Patricia Yarberry Allen, M.D. is a Gynecologist, Director of the New York Menopause Center, Clinical Assistant Professor of Obstetrics and Gynecology at Weill Cornell Medical College, and Assistant Attending Obstetrician and Gynecologist at New York-Presbyterian Hospital. She is a board certified fellow of the American College of Obstetrics and Gynecology. Dr. Allen is also a member of the Faculty Advisory Board and the Women’s Health Director of The Weill Cornell Community Clinic (WCCC). Dr. Allen was the recipient of the 2014 American Medical Women’s Association Presidential Award.

There are many of us for whom the secular Christmas is fraught with landmines of memories. In our dysfunctional ways we learn to manage these memories. We avoid the holiday, we suffer through it, or we make it an MGM spectacular event. I chose the Hollywood option.

I loved making Christmas special when I was a young wife and mother. The trees could never be tall enough, the lifetime collection of ornaments, each with a story, could never be enough to decorate each year’s tree in order to fill my sons’ memory banks with joy.

There was the Christmas when we lived in a townhouse on Madison Avenue. The parlor had heavy double wooden doors … just like in the Nutcracker. I had invited close friends with two daughters to share our Christmas morning and brunch. The children were not allowed in the parlor for 36 hours before Christmas morning, and the guests had been instructed to arrive early so that we could open our presents together. My husband and I had decorated the tree in secret, all 12 feet of it. There were Christmas red amaryllis on the mantle, a fire in the fireplace and secreted away that morning: a string quartet.

Two boys, ages 7 and two and a half, could not wait until the heavy doors were opened. The music began, the fragrance of the tree and the snap and warmth of the fire in full glory, and piles of presents and a Christmas of memories greeted them as they gasped in wonder. One for Hollywood and Mama.

There were many memorable Christmas mornings. After we bought our picture-perfect house in Canada, we often spent Christmas week there. The village of Knowlton looked like a Christmas card. Christmas was always a white Christmas with too much snow, if there can be such a thing on Christmas morning. The sun room was designed to hold a 12-foot tree. All the ornaments were carefully moved north, where they stayed for the decade of that part of our life.

My favorite Christmas morning in Canada required the care that Patton must have mustered to get the troops to their destination. The house was very old and the boys’ room was beneath an unfinished attic without a floor. I decided that they needed a special room where they could hide from adults and that it should be a place for the electric trains I had been collecting for them, piece by piece, each Christmas.

Adam, my dear friend to this day and constant companion in adventure and home design, created a space large enough for a 9 -by-6-foot elevated train wonderland. John, the Canadian carpenter, translated this vision into reality. A model train specialist came from Montreal to set up each boy’s train. The trains ran in different directions on different size tracks.

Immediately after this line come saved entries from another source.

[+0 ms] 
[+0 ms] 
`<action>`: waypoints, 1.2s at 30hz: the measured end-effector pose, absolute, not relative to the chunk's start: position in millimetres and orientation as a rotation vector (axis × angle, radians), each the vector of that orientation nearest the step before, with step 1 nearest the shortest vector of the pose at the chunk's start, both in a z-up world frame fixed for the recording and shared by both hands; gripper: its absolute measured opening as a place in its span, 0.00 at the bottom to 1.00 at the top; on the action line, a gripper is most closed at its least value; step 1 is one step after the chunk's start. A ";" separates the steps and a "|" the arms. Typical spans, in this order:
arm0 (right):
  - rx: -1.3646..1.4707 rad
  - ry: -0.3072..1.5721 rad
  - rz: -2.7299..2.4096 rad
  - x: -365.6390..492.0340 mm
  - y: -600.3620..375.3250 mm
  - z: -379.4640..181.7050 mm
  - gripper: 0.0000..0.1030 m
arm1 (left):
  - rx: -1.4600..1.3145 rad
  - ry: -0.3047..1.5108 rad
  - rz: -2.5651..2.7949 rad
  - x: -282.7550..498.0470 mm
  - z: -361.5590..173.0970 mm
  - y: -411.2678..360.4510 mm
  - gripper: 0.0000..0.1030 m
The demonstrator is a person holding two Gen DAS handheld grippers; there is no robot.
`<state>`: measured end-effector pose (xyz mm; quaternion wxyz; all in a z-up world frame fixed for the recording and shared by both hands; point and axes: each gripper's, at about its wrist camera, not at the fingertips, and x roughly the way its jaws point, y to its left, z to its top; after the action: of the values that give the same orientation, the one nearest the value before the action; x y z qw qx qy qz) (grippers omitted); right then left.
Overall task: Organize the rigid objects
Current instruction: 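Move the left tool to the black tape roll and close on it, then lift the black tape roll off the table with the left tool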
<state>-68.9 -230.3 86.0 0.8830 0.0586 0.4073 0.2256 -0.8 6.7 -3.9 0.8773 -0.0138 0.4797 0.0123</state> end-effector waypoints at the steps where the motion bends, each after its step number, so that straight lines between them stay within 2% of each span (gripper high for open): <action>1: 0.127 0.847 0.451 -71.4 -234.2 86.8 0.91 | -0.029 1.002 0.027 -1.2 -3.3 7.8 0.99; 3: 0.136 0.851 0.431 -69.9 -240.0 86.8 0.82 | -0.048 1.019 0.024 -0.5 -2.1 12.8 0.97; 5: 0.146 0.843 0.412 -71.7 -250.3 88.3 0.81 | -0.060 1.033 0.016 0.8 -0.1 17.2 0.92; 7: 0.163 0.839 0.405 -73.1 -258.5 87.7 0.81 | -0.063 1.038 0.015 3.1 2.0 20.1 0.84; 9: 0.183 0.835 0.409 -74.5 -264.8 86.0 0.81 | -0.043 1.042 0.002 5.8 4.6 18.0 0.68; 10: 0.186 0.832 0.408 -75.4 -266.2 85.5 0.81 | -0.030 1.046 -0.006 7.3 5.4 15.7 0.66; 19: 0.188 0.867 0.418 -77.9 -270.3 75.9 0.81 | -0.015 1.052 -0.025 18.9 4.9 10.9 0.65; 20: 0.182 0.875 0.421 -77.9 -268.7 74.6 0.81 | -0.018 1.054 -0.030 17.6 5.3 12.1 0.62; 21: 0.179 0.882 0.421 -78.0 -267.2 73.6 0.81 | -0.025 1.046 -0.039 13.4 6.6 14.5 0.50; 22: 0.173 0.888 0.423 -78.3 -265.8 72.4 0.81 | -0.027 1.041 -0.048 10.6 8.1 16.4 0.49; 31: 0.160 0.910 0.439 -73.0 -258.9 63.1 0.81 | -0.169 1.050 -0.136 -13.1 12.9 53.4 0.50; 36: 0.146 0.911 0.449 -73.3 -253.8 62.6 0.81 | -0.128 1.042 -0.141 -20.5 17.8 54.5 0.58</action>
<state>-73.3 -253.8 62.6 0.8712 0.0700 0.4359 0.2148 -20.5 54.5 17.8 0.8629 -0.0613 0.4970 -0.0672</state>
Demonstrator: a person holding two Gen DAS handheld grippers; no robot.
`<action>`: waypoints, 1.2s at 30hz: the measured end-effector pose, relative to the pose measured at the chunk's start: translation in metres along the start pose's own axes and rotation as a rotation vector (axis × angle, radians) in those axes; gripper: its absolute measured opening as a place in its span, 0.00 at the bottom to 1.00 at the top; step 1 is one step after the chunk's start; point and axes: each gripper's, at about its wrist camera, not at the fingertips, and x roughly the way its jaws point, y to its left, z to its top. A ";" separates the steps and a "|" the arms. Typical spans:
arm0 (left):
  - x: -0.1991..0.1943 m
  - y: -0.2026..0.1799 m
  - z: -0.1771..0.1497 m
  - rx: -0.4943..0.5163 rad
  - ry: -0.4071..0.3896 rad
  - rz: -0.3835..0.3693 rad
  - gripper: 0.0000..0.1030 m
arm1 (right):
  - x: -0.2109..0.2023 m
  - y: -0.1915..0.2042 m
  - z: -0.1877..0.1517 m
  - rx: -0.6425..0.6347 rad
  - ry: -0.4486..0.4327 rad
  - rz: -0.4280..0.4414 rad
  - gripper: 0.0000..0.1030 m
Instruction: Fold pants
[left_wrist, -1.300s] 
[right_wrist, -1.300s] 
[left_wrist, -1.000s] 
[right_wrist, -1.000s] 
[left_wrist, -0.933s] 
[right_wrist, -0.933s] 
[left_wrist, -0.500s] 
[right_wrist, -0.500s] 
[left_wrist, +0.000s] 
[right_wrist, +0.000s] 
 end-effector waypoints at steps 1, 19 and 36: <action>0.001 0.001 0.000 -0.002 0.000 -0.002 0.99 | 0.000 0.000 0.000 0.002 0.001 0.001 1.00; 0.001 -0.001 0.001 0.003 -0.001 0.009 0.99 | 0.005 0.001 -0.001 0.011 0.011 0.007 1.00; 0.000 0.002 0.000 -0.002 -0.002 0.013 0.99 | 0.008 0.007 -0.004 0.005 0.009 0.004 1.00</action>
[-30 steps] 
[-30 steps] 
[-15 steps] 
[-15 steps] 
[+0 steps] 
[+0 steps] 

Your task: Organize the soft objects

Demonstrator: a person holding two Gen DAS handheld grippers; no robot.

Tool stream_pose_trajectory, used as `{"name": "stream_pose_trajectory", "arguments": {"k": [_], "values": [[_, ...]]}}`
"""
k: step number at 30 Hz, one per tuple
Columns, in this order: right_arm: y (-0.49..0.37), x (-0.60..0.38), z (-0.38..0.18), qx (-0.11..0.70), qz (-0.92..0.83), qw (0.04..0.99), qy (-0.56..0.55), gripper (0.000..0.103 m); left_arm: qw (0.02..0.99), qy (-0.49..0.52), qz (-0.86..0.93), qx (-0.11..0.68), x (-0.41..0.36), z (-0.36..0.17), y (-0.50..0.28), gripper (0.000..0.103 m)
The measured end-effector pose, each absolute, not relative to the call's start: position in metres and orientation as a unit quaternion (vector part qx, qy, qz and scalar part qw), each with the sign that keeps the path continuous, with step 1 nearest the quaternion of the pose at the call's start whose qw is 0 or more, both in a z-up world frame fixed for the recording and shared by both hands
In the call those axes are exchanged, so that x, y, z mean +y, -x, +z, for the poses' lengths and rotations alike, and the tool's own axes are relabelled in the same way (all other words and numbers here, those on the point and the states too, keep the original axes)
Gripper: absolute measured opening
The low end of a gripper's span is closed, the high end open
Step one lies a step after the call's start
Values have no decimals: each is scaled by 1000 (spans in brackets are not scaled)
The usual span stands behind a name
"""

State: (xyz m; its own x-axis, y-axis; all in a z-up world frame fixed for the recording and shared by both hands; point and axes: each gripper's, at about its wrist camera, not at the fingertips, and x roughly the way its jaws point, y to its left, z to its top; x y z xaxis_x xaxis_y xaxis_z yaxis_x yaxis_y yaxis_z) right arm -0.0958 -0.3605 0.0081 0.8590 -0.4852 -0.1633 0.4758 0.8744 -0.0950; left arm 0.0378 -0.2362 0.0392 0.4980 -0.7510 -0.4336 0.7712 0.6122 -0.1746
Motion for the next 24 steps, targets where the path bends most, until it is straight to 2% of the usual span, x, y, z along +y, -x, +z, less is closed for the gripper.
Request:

There was a hidden trap door in the hall outside my sons’ bedroom. John had attached a rope to the trap door that was then covered with tape on the ceiling. On Christmas morning there were very few gifts under the tree and two very perplexed and slightly annoyed boys. The parents then suggested that the boys go upstairs to put on warm clothes so that we could take a walk. The rope attached to the trapdoor was now swinging suggestively back and forth, almost reaching the floor.

I will never forget the moment when one of the boys pulled the rope and the stairs came slowly down from the ceiling. “What is this?” they wanted to know. “Climb the stairs!” we told the boys. The trains were running with smoke from the engines. The village in the center of the train town was full of lit buildings along with a church and its steeple. “Where did this come from?” they demanded to know. “Santa came just for you,” we replied.

Memories for how Christmas could be, in its magical way, were a gift I had to give my children. They are now adults and know how to make holidays special. We celebrated Christmas early this year, since the children had plans to be with in-laws and step families. On Sunday night, Baxter, my 26-year-old son, gave me the gift of our Christmas dinner. He did the shopping, forgetting nothing. He made the standing rib roast, and then astonished me with a jus that was done with such ease, I was amazed. He made the special mashed potatoes with celery root and the wreath of broccoli and cocktail tomatoes.

When I asked if we were having our Christmas popovers, he showed the emotional evolution that had occurred in just one generation. “Do I look insane?” he asked. Yes, the dinner with family was perfect, and all prepared by a son who loved the food and all the steps in the production of that meal. There were no popovers, but there was no disorder or chaos in Baxter’s kitchen.

On this Christmas Eve I will be at the church service at Marble Collegiate Church, here in New York. The music will be astonishing, the church festive and welcoming. Tonight I will leave the secular Christmas behind and remember what Christmas means. I will give thanks for many things, but most of all, that I was able to give my children memories that they can pass on to their children.

The most wonderful gift that I have received this year is the certainty that my memories with my sons at Christmas have all been wonderful.